Lloyds Banking Group PLC (LYG) said Tuesday it is selling parts of its non-core investment management business to Rathbone Brothers PLC (RAT.LN) for up to GBP35.4 million as it continues to dispose of assets following its acquisition of troubled local peer HBOS PLC last year.

The move comes a week after Lloyds, which is 43.5%-owned by the U.K. government, agreed to sell its loss-making Halifax Estate Agencies business to LSL Property Services PLC (LSL.LN) for GBP1 as part of its ongoing strategic review.
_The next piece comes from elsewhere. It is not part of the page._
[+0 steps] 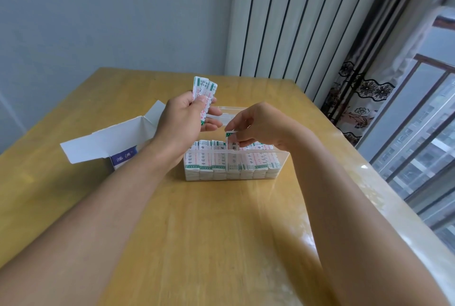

Lloyds is grappling with the integration of HBOS and is negotiating with the European Commission and U.K. government over the future shape of its business. Lloyds agreed to buy HBOS in September last year and within weeks the two banks needed a GBP17 billion government bailout.

Lloyds is currently looking at ways of reducing its dependence on the U.K. government and is reported to be drawing up plans that will allow it to avoid having to insure GBP260 billion worth of risky loans and investments through the state-backed asset protection plan.

U.K. Investment management firm Rathbone is purchasing its client portfolio in the Bank of Scotland Portfolio Management Service as well as two other client portfolios under Lloyds TSB Private Banking Ltd.

In total, the deal, which is subject to consent from clients, would see the transfer of around 6,000 customers with a total of around GBP1.27 billion of funds under management to Rathbone.

Lloyds said the price of the business being sold is based on a percentage of the funds under management being transferred to Rathbone. Assuming that all of the GBP1.27 billion worth of funds are transferred, the total price payable to Lloyds would be GBP35.4 million, it said.

The bank said it will continue to manage GBP8.5 billion of assets under management for around 35,000 affluent and "high net worth" clients under its Investment Portfolio Management service, which is not affected by the deal with Rathbone.

Due to the sale of the business, Lloyds said it will cut around 40 staff in Edinburgh by the end of 2011.

At 0757 GMT, Lloyds shares were down 0.5% at 92 pence and Rathbone was up 0.5% at 960 pence. The FTSE100 index was down 0.26%.

MF Global analyst Simon Maughan said the sale appears to be simply a result of the acquisition of HBOS and that it is probably easier for Lloyds to sell the business rather than merge businesses and keep them operational.

Maughan said the price being paid by Rathbone looks "reasonable" and noted that the deal includes a distribution agreement between the two businesses.

Still, Maughan said the sale is part of a series of "tiny" divestments which only appear to be "distractions from the main event."

"The big issue for Lloyds is how it raises GBP25 billion of capital (in relation to the U.K. asset protection scheme)... And the big issue for the E.U. is how Lloyds reduces its role in U.K. retail banking. This transaction (with Rathbone) doesn't change that," said Maughan, who kept his neutral rating on the stock.

Oriel Securities analyst Eamonn Flanagan said the deal is an "excellent" one for Rathbone, giving it increased funds under management, more clients and a presence in Scotland. Flanagan kept his hold rating on Rathbone.